Molecular Psychiatry volume 17, pages 202–214 (2012)Cite this article

Abstract

Human neural progenitors from a variety of sources present new opportunities to model aspects of human neuropsychiatric disease in vitro. Such in vitro models provide the advantages of a human genetic background combined with rapid and easy manipulation, making them highly useful adjuncts to animal models. Here, we examined whether a human neuronal culture system could be utilized to assess the transcriptional program involved in human neural differentiation and to model some of the molecular features of a neurodevelopmental disorder, such as autism. Primary normal human neuronal progenitors (NHNPs) were differentiated into a post-mitotic neuronal state through addition of specific growth factors and whole-genome gene expression was examined throughout a time course of neuronal differentiation.

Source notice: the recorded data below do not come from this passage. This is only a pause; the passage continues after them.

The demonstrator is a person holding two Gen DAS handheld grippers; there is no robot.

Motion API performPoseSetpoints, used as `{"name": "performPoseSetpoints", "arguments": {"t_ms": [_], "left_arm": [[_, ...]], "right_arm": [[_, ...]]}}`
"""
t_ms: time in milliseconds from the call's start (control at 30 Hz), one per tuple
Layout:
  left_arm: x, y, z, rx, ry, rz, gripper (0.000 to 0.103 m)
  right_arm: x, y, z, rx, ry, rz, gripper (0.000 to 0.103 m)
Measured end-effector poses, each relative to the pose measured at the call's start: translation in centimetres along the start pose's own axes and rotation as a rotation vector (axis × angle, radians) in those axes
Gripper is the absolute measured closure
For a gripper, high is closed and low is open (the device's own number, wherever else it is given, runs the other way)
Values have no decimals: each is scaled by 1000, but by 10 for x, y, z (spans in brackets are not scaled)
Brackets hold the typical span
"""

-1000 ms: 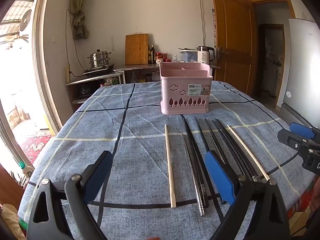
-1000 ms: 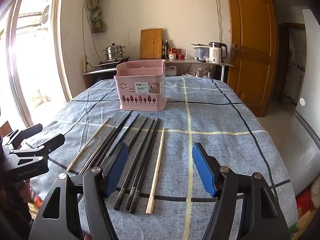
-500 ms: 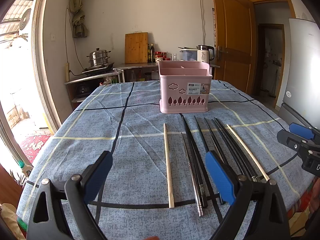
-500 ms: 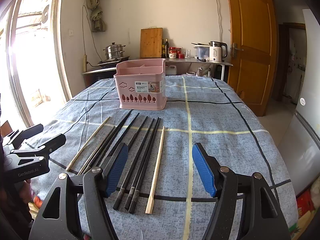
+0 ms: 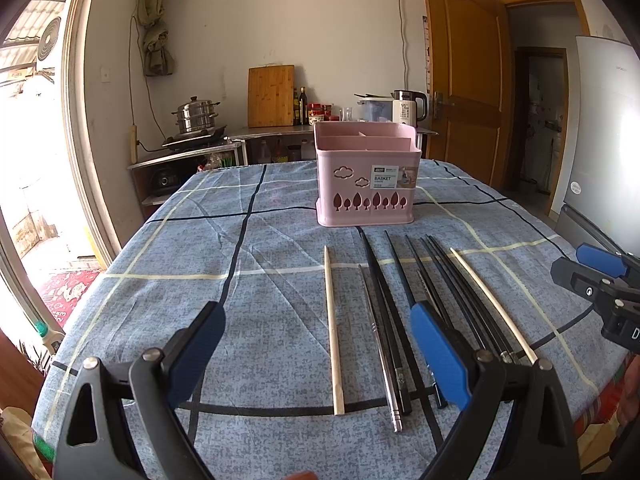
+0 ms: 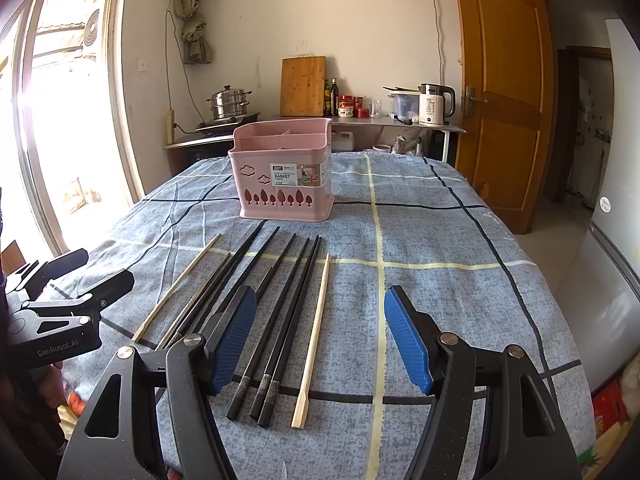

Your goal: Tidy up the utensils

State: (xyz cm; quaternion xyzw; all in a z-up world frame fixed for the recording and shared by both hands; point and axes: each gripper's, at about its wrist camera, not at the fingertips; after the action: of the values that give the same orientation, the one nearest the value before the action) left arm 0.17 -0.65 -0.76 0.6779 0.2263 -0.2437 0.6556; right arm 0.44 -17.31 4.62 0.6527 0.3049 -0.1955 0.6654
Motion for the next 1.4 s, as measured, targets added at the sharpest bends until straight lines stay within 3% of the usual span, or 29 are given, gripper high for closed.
{"name": "performPoseSetpoints", "arguments": {"t_ms": [1400], "left_arm": [[-3,-1,5,3,0,-4,8]], "right_arm": [[-1,-1,-1,1,0,-4,36]]}}
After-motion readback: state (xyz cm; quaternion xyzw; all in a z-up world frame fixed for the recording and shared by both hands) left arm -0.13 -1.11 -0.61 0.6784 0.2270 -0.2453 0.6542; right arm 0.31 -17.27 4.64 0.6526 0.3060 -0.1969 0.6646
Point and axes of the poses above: each gripper's, at about its wrist camera, not at the fingertips, and x roughly the way its jaws point, z to its right, y to its top, and after that the axes turned 8 degrees about -z, right-handed
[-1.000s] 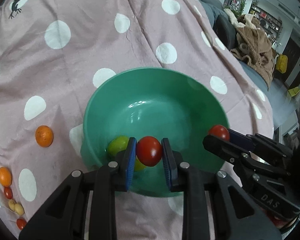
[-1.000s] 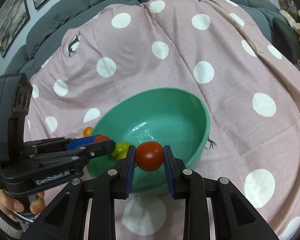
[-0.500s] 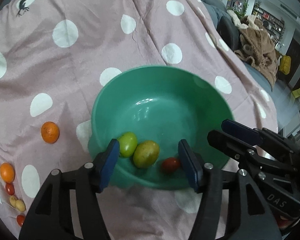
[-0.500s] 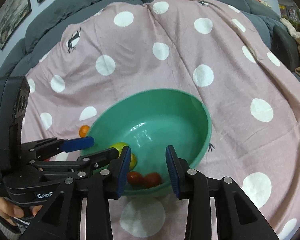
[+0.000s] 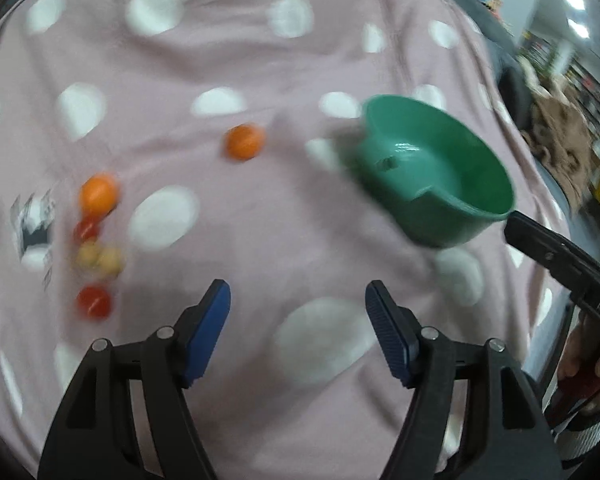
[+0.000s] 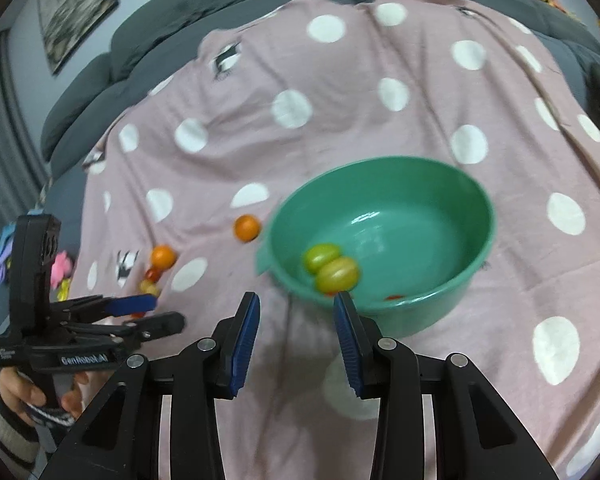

After 4 weeks of differentiation, a significant number of genes associated with autism spectrum disorders (ASDs) are either induced or repressed. This includes the ASD susceptibility gene neurexin 1, which showed a distinct pattern from neurexin 3 in vitro, and which we validated in vivo in fetal human brain. Using weighted gene co-expression network analysis, we visualized the network structure of transcriptional regulation, demonstrating via this unbiased analysis that a significant number of ASD candidate genes are coordinately regulated during the differentiation process. As NHNPs are genetically tractable and manipulable, they can be used to study both the effects of mutations in multiple ASD candidate genes on neuronal differentiation and gene expression in combination with the effects of potential therapeutic molecules. These data also provide a step towards better understanding of the signaling pathways disrupted in ASD.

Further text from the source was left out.